Tras
la luna de miel, había que regresar a la realidad, regresar al hogar. Ella, mi
dulce artesana manos de ángel, seguía queriendo vivir esas dulces noches de
nuestros viajes y yo, me esmeraba en cumplir sus deseos (y ella los míos).
Cierta tarde, tras regresar del trabajo, sentí una melodía como de las mil y
una noches, había velos de colores en nuestra habitación y ella vestía de odalisca
(con insinuantes transparencias), e intentaba danzar al ritmo de la música; le
seguí el ritmo, hasta que comenzaron a caer los velos y sólo cubría su rostro…
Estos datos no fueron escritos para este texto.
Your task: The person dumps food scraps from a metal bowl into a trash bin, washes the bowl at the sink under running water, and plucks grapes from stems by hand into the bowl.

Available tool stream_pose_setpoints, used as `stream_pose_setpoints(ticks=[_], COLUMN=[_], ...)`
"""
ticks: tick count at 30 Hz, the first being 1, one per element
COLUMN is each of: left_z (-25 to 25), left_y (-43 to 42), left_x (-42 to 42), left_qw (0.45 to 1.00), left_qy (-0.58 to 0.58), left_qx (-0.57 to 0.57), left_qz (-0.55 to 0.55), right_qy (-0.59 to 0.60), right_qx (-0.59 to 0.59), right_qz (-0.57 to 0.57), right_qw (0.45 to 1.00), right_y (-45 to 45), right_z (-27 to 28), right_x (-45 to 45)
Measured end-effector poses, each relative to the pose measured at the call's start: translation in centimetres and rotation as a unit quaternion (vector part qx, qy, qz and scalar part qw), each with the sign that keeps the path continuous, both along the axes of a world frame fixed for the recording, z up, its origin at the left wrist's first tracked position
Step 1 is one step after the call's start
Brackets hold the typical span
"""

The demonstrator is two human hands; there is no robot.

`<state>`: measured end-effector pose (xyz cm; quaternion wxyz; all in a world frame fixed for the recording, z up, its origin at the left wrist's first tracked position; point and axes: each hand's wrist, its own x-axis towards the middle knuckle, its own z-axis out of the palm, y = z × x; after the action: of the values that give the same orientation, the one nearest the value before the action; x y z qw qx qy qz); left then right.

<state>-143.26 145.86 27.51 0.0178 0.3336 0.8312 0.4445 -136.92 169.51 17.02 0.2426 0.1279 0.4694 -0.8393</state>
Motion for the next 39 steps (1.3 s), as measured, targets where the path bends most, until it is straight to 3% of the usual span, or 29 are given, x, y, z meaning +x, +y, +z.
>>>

Fue una de las noches más apasionantes que recuerdo haber vivido hasta ese
momento (y no creo que sería la única o la última).
Así
transcurría nuestra vida, ella de vuelta a su sala de artesanías y yo a mis
negocios, cuando un día cualquiera, una tarde de fin de semana en que el día
era gratamente fresco y el aire se sentía puro, la invité a caminar por la
ciudad. Entre besos, abrazo y muchas risas, nuestros pasos nos llevaron a una
de las galerías de arte que había en la ciudad. Sentí curiosidad por visitarla
y, aunque ella se mostró algo reacia a ingresar, accedió a mi pedido. Habían
obras de varios artistas locales y hubo una en particular, que llamó mi
atención; era un torso desnudo que, aunque no incluía el rostro de la modelo,
pude reconocer el par de lunares que conectaban su cuello con el sutil escote
que me fascinaba; ni hablar del delicado detalle de sus pechos y el colgante
que pendía de su ombligo… Era ella, mi dama adorada. Nada quise decir, dado que
junto a esa pintura había un segundo cuadro; el rostro de un sujeto en actitud “orgásmica”
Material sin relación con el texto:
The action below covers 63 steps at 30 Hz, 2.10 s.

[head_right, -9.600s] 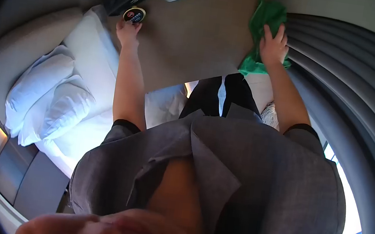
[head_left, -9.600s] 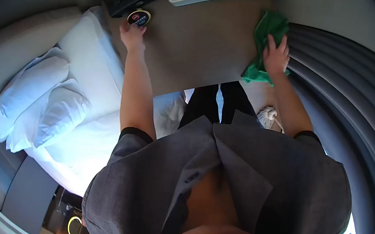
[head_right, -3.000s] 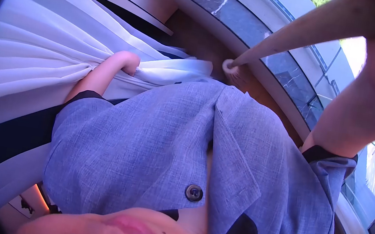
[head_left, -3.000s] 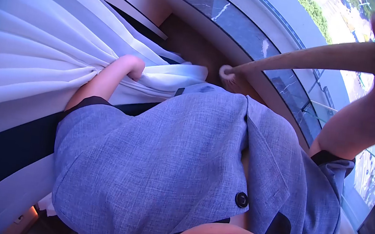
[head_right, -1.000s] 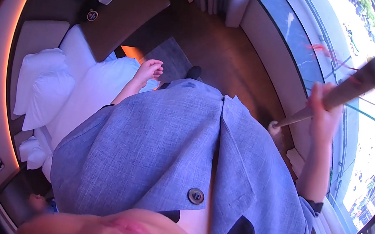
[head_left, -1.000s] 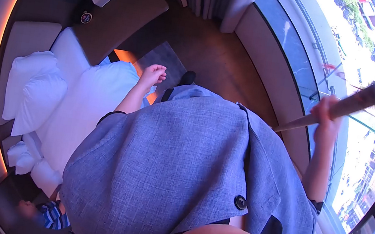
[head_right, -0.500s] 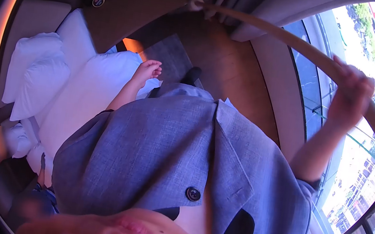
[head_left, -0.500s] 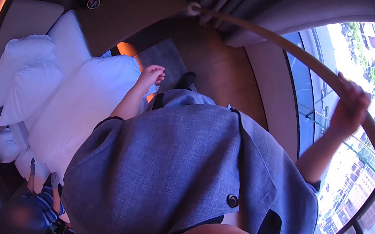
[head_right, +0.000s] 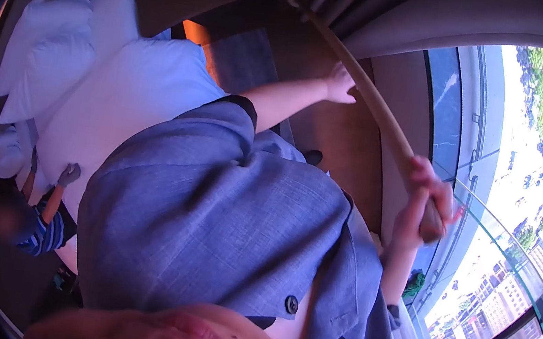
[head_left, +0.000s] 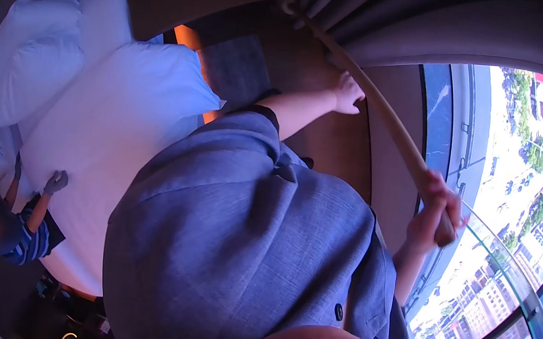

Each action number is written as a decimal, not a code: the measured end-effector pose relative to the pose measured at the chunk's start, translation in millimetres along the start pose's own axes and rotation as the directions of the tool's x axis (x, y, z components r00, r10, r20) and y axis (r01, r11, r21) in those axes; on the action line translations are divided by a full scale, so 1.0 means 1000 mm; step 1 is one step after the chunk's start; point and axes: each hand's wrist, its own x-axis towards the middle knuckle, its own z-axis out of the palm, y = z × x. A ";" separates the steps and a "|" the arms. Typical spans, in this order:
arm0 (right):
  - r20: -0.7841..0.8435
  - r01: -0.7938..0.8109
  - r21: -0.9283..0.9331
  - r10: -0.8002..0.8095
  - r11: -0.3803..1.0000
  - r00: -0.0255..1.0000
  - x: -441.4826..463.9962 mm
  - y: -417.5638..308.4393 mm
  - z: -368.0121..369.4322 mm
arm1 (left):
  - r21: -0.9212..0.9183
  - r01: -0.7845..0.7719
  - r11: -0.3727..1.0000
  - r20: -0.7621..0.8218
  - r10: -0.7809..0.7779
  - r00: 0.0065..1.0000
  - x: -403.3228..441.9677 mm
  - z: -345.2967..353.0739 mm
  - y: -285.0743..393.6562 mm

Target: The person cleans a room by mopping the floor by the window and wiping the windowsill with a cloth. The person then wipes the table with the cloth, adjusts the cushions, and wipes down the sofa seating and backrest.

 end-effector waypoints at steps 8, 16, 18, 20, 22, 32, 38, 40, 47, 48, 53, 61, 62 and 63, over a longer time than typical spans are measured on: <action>0.013 0.040 0.163 -0.043 0.986 0.999 -0.020 -0.067 -0.010 | -0.506 0.531 0.679 -0.306 -0.717 0.626 -0.058 0.054 0.068; 0.357 0.291 0.420 -0.451 0.860 0.818 0.023 -0.143 0.006 | -0.502 -0.085 0.861 -0.224 -0.035 0.974 -0.049 -0.044 0.069; 0.519 0.318 0.468 -0.547 0.825 0.657 0.039 -0.176 -0.017 | -0.445 -0.158 0.881 -0.268 0.037 0.963 -0.056 -0.088 0.078; 0.670 0.235 0.541 -0.583 0.808 0.459 0.056 -0.203 -0.048 | -0.407 -0.209 0.889 -0.308 0.081 0.948 -0.063 -0.125 0.085; 0.684 0.192 0.602 -0.625 0.775 0.377 0.060 -0.211 -0.058 | -0.380 -0.235 0.894 -0.353 0.094 0.931 -0.073 -0.152 0.083; 0.418 0.165 0.460 -0.377 0.872 0.826 0.098 -0.041 0.065 | -0.090 0.243 0.966 -0.453 -0.257 0.854 -0.014 -0.132 -0.119; 0.162 -0.002 0.194 -0.029 0.981 0.986 0.058 0.014 0.077 | 0.110 0.327 0.939 -0.061 -0.322 0.945 0.016 -0.055 -0.164; 0.059 -0.036 0.132 0.029 0.991 0.998 0.037 0.010 0.051 | 0.078 0.183 0.980 0.114 -0.191 0.975 0.022 -0.040 -0.131; -0.265 -0.058 0.051 0.070 0.997 0.962 -0.040 -0.064 -0.017 | -0.177 -0.201 0.963 0.506 0.264 0.821 0.014 0.013 0.030; -0.328 -0.038 0.046 0.051 0.998 0.943 -0.050 -0.076 -0.021 | -0.229 -0.235 0.945 0.531 0.324 0.783 0.009 0.020 0.054; -0.348 0.124 0.041 -0.102 0.991 0.932 -0.096 -0.143 -0.055 | -0.472 -0.276 0.837 0.563 0.528 0.636 -0.023 0.006 0.144; -0.070 0.386 0.139 -0.380 0.912 0.922 -0.165 -0.183 -0.108 | -0.495 -0.422 0.760 0.367 0.623 0.691 -0.052 -0.042 0.172; -0.071 0.397 0.229 -0.392 0.889 0.917 -0.161 -0.171 -0.110 | -0.485 -0.425 0.765 0.367 0.619 0.695 -0.055 -0.043 0.170; -0.058 0.408 0.289 -0.409 0.866 0.910 -0.160 -0.158 -0.115 | -0.421 -0.442 0.792 0.404 0.600 0.691 -0.057 -0.043 0.166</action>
(curiosamente la obra se llamaba ‘orgasmo masculino’). Aunque el rostro no era
muy definido, pude reconocer al sujeto por una fotografía en casa (una que
estaba entre los muchos álbumes que mi amada guardaba).
Noté
que ella se incomodó y antes de que dijera nada, la invité a ir por un helado.
Fue un caminar silencioso; ella llevaba la vista perdida y, aunque sonreía con
cada una de mis locuras, un brillo gris opacaba su vista.
Terminado
el paseo, ya en casa, sorpresivamente me abrazó y besó con inusitada pasión.
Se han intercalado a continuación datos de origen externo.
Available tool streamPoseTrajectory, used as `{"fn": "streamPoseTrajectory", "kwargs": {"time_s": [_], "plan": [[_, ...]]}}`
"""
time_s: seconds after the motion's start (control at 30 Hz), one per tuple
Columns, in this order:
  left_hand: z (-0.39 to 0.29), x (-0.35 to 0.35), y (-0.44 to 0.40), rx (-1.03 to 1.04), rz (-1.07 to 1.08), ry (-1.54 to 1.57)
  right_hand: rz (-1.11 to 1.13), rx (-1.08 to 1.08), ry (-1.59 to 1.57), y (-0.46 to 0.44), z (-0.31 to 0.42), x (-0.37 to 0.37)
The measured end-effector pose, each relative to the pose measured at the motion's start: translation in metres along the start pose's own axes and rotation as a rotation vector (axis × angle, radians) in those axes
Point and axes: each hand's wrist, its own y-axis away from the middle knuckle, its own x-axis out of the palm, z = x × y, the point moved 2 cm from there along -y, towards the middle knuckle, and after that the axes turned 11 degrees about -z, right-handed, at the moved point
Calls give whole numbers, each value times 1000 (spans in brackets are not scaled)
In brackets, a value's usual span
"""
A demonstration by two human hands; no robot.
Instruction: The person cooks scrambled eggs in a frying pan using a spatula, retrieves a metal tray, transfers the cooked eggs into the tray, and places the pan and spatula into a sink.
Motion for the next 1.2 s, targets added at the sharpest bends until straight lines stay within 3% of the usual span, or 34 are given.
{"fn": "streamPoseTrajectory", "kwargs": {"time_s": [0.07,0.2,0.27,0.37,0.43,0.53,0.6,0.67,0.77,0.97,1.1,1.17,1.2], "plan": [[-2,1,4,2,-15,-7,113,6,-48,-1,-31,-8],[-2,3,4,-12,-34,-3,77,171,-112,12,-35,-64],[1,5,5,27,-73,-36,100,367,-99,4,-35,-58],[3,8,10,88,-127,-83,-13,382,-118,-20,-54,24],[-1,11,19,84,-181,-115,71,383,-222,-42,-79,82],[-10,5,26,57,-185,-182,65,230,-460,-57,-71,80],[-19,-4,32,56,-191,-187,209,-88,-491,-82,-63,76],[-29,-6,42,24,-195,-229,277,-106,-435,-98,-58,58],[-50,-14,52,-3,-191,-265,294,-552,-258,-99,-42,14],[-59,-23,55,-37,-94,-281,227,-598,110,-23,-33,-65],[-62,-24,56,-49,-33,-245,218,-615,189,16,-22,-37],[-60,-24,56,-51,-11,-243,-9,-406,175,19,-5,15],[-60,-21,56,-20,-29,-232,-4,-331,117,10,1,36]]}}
Los botones de mi camisa volaron por los cielos y antes de que alcanzara a
sentirme cómodo, ya me había bajado los pantalones (y se quedó ahí, estimulando
mi ser)…
Fue
un intenso momento pasional, sin embargo, me hizo sentir incómodo. Algo no
andaba bien. A pesar de que estaba disfrutando de su inconmesurable pasión, tomé su
rostro por la barbilla y nuestras miradas se cruzaron; vi rodar una lágrima por
su mejilla y solo atiné a darle un fuerte abrazo. Lloró por algunos instantes y
de manera espontánea me confirmó lo que yo ya había deducido: Era la mujer
de la pintura.
Ella
conoció a la artista en uno de los talleres a los que había asistido. Se
hicieron amigas desde el primer día, compartían sus ropas, salían juntas y
hasta dormían en la misma cama (no quise preguntar si habían intimado), es del caso
que ella le pidió que posara para una pintura (la misma de la galería) y luego
de esa, dos más. Por su parte Mel (que es como llamo a mi mujer), había
conocido a un muchacho, el cual pronto se integró a sus salidas y actividades.
Estaban
a punto de casarse cuando su amiga pintora le pidió que posara para un cuadro
especial. Por esos días Mel no asistió al taller de su amiga, ni quiso ver la
pintura hasta que estuviera lista. El día en que la vio, sintió que algo se
clavaba en su pecho. Ese rostro lo conocía a la perfección, era el mismo que
ponía cuando estando juntos, ella devoraba su virilidad. ¿Sería posible que
ellos la hubieran traicionado de esa forma? No, no lo creía… Pero así fue;
entre pincelada y pincelada, la artista devoraba su cimiente provocando y
manteniendo ese instante de orgásmico placer. El magnífico cuadro fue creado
entre jadeos, ahogos e intensas arremetidas sexuales.
Descubrir
esa parte de la vida de Mel, tampoco resultó grata para mí. Ella me amaba y yo
a ella, nos lo demostrábamos a diario, pero surgieron inseguridades que
afectaban nuestras vidas. Un amor que duraría hasta el fin de los tiempos,
peligraba por una herida del pasado, que no había sanado del todo.